# Is it the coil or the stator?



## hopper16 (Jul 17, 2005)

I have a 92' 18hp B&S motor that has no spark in either side, I am not sure if it is a coil problem or the stator, under the flywheel. I am having a real hard time removing the flywheel, is there a way to test which it could be?


----------



## mikemerritt (Dec 6, 2004)

No need to test anything here as far as which is causing the problem.....The stator under the flywheel only charges the battery and runs the headlights, if any. If you will pull the ground wire from the coil and spin the engine over to check for fire you will have taken all other factors out of the picture.
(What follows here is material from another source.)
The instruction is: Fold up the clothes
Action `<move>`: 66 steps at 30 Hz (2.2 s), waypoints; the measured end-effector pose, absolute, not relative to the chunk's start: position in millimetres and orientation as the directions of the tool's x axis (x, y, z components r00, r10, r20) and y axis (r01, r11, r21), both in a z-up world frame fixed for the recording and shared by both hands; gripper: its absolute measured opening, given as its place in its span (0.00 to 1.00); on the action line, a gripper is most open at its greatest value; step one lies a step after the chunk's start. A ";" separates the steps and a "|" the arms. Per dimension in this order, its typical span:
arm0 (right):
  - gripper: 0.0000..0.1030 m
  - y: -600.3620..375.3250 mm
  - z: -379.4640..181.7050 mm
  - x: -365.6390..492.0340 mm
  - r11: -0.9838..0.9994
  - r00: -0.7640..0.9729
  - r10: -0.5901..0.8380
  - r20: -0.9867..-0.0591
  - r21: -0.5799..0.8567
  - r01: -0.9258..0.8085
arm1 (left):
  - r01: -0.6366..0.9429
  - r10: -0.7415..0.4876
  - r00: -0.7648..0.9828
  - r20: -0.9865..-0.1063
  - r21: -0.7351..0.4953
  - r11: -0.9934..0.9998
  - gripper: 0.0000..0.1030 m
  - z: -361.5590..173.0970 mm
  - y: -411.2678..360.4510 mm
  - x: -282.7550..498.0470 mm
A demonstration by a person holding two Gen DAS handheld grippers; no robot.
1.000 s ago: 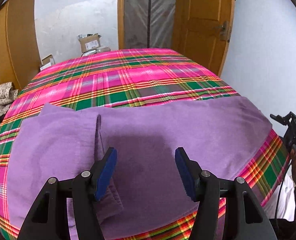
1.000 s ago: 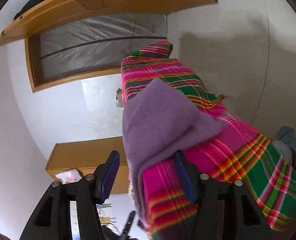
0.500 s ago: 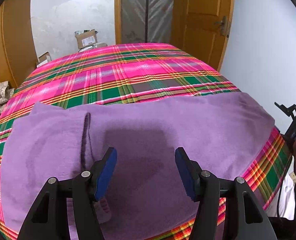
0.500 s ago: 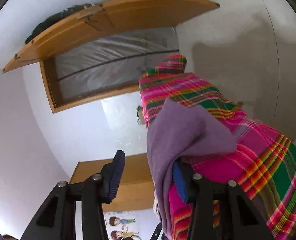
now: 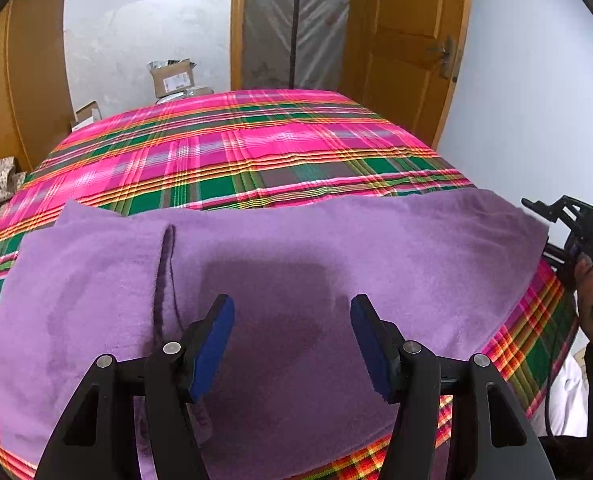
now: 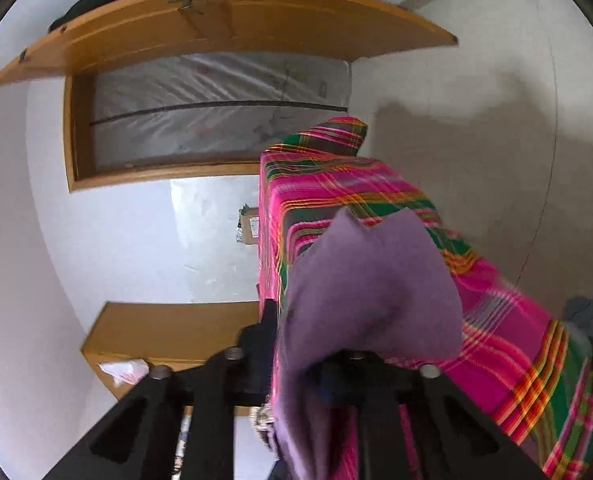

When checking these twin coils, one of the plugs needs to be grounded while checking the other side.

Mike


----------



## hopper16 (Jul 17, 2005)

As far as right now I have the engine on a workbench(wood, not sure if it matters) and all the wires are disconnected(another problem down the road) the coil has a little connector for a single wire on it(plus the 2 spark plug wire) not sure if this is the ground you are talking about, but it is disconnected(and not sure how/where to connect it when it come time too) I still have no spark, do i need to have the other plug in the other side and the wire connected to it? or do i need the engine mounted on the tractor? or should i have the coil tested somewhere?


----------



## bugman (Aug 12, 2004)

that does sound like the kill wire, it just goes to a metal ground, mostly the engine. if you can't test it, take the coil and have it tested. sounds like its bad. and yes other plug grounded, which it being still in and connected, will do it. don't need it mounted on the mower to do any of this, as long as the engine itself is secured onto the workbench when trying to start it?


----------